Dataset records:

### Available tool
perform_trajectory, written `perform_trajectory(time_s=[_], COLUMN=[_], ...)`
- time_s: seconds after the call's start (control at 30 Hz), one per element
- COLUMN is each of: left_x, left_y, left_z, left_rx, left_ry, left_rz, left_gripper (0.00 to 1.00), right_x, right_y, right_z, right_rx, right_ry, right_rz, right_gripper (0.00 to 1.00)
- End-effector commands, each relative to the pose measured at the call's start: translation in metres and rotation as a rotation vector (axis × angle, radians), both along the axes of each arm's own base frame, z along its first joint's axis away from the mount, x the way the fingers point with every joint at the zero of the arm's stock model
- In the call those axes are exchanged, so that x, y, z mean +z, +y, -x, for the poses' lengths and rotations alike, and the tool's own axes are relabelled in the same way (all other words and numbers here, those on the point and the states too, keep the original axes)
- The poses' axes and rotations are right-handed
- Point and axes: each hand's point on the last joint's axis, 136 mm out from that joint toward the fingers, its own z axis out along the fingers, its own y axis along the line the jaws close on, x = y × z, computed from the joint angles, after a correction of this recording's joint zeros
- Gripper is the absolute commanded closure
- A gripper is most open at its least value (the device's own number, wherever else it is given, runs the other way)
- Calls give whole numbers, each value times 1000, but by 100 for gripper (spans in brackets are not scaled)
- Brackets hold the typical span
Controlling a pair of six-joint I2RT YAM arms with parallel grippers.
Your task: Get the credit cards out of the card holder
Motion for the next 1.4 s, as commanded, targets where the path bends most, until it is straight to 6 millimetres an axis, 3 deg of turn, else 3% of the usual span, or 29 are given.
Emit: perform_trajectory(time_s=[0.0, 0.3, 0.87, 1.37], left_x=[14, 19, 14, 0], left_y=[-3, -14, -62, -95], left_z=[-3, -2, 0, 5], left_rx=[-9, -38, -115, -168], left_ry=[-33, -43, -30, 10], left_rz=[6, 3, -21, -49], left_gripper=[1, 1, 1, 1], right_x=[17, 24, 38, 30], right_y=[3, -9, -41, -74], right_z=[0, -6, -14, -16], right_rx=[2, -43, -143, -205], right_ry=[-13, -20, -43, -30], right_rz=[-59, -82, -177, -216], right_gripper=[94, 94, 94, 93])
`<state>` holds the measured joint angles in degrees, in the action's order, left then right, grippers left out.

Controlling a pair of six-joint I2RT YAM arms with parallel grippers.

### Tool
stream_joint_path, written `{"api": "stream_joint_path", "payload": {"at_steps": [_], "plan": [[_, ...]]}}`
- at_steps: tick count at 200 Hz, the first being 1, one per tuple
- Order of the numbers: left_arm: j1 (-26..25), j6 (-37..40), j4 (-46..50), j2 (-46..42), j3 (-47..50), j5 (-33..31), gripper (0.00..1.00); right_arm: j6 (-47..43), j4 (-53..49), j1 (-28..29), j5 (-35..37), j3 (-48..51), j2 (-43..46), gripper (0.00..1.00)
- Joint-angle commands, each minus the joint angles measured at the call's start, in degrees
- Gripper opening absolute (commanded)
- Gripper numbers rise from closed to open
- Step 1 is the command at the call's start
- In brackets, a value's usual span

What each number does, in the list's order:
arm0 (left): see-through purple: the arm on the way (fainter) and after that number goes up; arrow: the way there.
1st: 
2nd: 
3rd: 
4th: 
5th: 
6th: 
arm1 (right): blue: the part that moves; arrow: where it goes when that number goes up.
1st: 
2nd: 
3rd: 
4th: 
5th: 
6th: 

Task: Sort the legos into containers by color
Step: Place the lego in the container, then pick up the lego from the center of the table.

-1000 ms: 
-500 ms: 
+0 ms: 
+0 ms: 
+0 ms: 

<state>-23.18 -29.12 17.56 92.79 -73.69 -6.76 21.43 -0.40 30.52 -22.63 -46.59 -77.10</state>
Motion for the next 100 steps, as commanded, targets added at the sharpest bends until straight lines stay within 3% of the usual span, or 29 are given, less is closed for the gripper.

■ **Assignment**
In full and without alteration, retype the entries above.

■ **Response for this exercise**
### Available tool
perform_trajectory, written `perform_trajectory(time_s=[_], COLUMN=[_], ...)`
- time_s: seconds after the call's start (control at 30 Hz), one per element
- COLUMN is each of: left_x, left_y, left_z, left_rx, left_ry, left_rz, left_gripper (0.00 to 1.00), right_x, right_y, right_z, right_rx, right_ry, right_rz, right_gripper (0.00 to 1.00)
- End-effector commands, each relative to the pose measured at the call's start: translation in metres and rotation as a rotation vector (axis × angle, radians), both along the axes of each arm's own base frame, z along its first joint's axis away from the mount, x the way the fingers point with every joint at the zero of the arm's stock model
- In the call those axes are exchanged, so that x, y, z mean +z, +y, -x, for the poses' lengths and rotations alike, and the tool's own axes are relabelled in the same way (all other words and numbers here, those on the point and the states too, keep the original axes)
- The poses' axes and rotations are right-handed
- Point and axes: each hand's point on the last joint's axis, 136 mm out from that joint toward the fingers, its own z axis out along the fingers, its own y axis along the line the jaws close on, x = y × z, computed from the joint angles, after a correction of this recording's joint zeros
- Gripper is the absolute commanded closure
- A gripper is most open at its least value (the device's own number, wherever else it is given, runs the other way)
- Calls give whole numbers, each value times 1000, but by 100 for gripper (spans in brackets are not scaled)
- Brackets hold the typical span
Controlling a pair of six-joint I2RT YAM arms with parallel grippers.
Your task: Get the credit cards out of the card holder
Motion for the next 1.4 s, as commanded, targets where the path bends most, until it is straight to 6 millimetres an axis, 3 deg of turn, else 3% of the usual span, or 29 are given.
Emit: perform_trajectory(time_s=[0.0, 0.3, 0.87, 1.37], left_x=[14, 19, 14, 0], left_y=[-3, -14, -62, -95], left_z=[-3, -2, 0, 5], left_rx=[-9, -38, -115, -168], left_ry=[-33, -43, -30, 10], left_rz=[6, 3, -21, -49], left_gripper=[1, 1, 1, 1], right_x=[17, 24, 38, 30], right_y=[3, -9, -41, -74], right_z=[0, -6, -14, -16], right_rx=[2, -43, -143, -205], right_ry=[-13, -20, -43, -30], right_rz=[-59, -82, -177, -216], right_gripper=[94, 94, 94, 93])
`<state>` holds the measured joint angles in degrees, in the action's order, left then right, grippers left out.

Controlling a pair of six-joint I2RT YAM arms with parallel grippers.

### Tool
stream_joint_path, written `{"api": "stream_joint_path", "payload": {"at_steps": [_], "plan": [[_, ...]]}}`
- at_steps: tick count at 200 Hz, the first being 1, one per tuple
- Order of the numbers: left_arm: j1 (-26..25), j6 (-37..40), j4 (-46..50), j2 (-46..42), j3 (-47..50), j5 (-33..31), gripper (0.00..1.00); right_arm: j6 (-47..43), j4 (-53..49), j1 (-28..29), j5 (-35..37), j3 (-48..51), j2 (-43..46), gripper (0.00..1.00)
- Joint-angle commands, each minus the joint angles measured at the call's start, in degrees
- Gripper opening absolute (commanded)
- Gripper numbers rise from closed to open
- Step 1 is the command at the call's start
- In brackets, a value's usual span

What each number does, in the list's order:
arm0 (left): see-through purple: the arm on the way (fainter) and after that number goes up; arrow: the way there.
1st: 
2nd: 
3rd: 
4th: 
5th: 
6th: 
arm1 (right): blue: the part that moves; arrow: where it goes when that number goes up.
1st: 
2nd: 
3rd: 
4th: 
5th: 
6th: 

Task: Sort the legos into containers by color
Step: Place the lego in the container, then pick up the lego from the center of the table.

-1000 ms: 
-500 ms: 
+0 ms: 
+0 ms: 
+0 ms: 

<state>-23.18 -29.12 17.56 92.79 -73.69 -6.76 21.43 -0.40 30.52 -22.63 -46.59 -77.10</state>
Motion for the next 100 steps, as commanded, targets added at the sharpest bends until straight lines stay within 3% of the usual span, or 29 are given, less is closed for the gripper.

The exercise requires no further work.